主人公の妻や子供や家族が皆殺しにされる場面などはマッド・マックスを彷彿とさせるド迫力に満ちている。しかし、あそこまで主人公を追い詰めながらトドメを刺さないマフィアのツメの甘さが露呈するあたりから、徐々にドラマのトーンが変わってくるのだ。

主人公はとあるアパートに身を潜めるのだが、アパートの住人のキャラクターがかなり可笑しい。デブと挙動不審な兄ちゃんとキレイなお姉さんというヘンな三人組。そのお姉さんから「貴方の事、テレビで見たわ」と言われるほど有名人なのに、マフィアは「ヤツの居所が全然わからん!」と必死になってキャッスルを捜しているのだ。

また、彼が喫茶店で食事をしていると、ギターケースを抱えたデスペラードみたいなヤツが店に入ってくる。そして突然ギターを弾きながら歌を歌い始めるのである。いったい何の意味が?

さらに、キャッスルのアパートのドアをぶち破って、いきなりターミネーターみたいな大男が侵入!キャッスルは必死に応戦するが、大男はナイフで刺しても鉄パイプで殴ってもビクともしない。

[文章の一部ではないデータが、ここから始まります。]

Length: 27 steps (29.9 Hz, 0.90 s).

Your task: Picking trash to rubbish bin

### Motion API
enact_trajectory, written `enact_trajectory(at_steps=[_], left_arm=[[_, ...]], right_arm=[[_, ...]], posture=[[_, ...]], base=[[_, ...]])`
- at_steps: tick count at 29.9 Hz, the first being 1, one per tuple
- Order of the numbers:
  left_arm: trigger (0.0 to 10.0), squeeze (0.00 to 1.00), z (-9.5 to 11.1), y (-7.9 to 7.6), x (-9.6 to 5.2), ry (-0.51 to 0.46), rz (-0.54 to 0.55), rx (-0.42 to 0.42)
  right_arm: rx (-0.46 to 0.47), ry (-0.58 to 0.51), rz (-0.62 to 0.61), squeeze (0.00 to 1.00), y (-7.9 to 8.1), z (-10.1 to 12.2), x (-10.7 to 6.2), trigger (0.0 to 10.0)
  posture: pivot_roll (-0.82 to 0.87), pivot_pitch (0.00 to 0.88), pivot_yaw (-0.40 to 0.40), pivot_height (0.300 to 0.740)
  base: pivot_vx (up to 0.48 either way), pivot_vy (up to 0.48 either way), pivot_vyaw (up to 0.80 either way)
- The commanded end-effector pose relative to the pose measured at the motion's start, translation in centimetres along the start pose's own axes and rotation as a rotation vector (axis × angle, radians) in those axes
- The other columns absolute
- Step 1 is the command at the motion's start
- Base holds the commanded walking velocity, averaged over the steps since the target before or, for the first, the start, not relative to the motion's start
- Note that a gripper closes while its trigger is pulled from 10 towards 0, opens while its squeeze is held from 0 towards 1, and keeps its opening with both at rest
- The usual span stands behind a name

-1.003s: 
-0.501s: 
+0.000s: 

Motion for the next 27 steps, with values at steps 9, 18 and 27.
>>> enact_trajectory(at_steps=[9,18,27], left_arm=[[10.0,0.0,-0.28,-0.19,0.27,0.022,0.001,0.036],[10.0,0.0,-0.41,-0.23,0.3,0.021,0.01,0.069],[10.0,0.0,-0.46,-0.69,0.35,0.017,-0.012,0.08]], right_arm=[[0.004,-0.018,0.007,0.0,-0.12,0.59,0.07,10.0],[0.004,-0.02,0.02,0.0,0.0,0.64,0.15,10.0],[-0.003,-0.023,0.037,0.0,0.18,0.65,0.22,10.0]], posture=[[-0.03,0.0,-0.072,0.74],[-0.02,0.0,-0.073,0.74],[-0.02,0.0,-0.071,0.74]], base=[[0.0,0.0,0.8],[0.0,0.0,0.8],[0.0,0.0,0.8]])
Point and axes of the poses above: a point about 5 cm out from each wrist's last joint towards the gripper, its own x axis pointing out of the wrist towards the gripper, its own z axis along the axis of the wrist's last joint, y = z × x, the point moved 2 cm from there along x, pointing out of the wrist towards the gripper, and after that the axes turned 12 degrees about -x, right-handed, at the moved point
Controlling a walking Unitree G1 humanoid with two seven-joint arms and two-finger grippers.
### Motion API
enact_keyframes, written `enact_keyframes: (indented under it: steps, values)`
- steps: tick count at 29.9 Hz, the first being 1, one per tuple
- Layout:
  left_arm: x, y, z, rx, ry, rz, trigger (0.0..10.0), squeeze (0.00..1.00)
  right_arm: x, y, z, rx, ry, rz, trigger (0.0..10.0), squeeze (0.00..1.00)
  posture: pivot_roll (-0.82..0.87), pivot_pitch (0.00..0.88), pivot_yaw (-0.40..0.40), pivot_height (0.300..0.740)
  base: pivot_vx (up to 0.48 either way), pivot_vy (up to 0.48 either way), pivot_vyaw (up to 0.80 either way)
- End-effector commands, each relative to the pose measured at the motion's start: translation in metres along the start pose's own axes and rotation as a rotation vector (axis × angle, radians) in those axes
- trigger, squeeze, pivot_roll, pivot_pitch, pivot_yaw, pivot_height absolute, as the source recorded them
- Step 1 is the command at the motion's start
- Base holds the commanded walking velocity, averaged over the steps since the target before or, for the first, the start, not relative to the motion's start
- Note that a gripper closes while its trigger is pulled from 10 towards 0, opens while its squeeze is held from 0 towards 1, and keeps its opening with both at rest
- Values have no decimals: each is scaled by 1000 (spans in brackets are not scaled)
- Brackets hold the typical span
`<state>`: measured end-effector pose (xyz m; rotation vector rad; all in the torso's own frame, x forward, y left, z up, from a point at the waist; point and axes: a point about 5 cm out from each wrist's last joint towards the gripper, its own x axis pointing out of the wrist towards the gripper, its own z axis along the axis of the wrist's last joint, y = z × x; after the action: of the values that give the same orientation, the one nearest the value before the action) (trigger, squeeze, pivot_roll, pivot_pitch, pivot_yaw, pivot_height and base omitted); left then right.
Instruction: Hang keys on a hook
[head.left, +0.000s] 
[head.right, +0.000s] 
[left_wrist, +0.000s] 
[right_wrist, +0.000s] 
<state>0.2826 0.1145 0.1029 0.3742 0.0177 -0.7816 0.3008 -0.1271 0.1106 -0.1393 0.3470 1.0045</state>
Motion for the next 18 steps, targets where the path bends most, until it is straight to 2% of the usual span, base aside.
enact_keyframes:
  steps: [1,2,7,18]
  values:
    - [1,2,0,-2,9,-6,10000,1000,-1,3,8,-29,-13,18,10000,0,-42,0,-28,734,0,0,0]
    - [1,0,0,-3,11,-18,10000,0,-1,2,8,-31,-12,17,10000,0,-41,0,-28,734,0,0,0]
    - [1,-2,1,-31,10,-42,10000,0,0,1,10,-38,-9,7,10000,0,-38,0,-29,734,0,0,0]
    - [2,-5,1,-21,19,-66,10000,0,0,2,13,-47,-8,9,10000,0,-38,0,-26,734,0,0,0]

狭いアパートの中で展開される壮絶なるバトル!

だが、その時隣の部屋では例のおとぼけ三人組が、音楽に合わせてのん気に踊りを踊っているという緊張感の無さ。完全にコメディだ。いったい何なんだこの映画は?もうワケがわからん!と思ったら、どうやら原作のコミックがそもそもこんな感じのマンガらしい。

ハードなアクション映画を想像していたら面食らう事間違いなしの怪作であり、ゲラゲラ爆笑しながら観るのが正しい鑑賞法なのかもしれない。いや〜、凄い映画だ!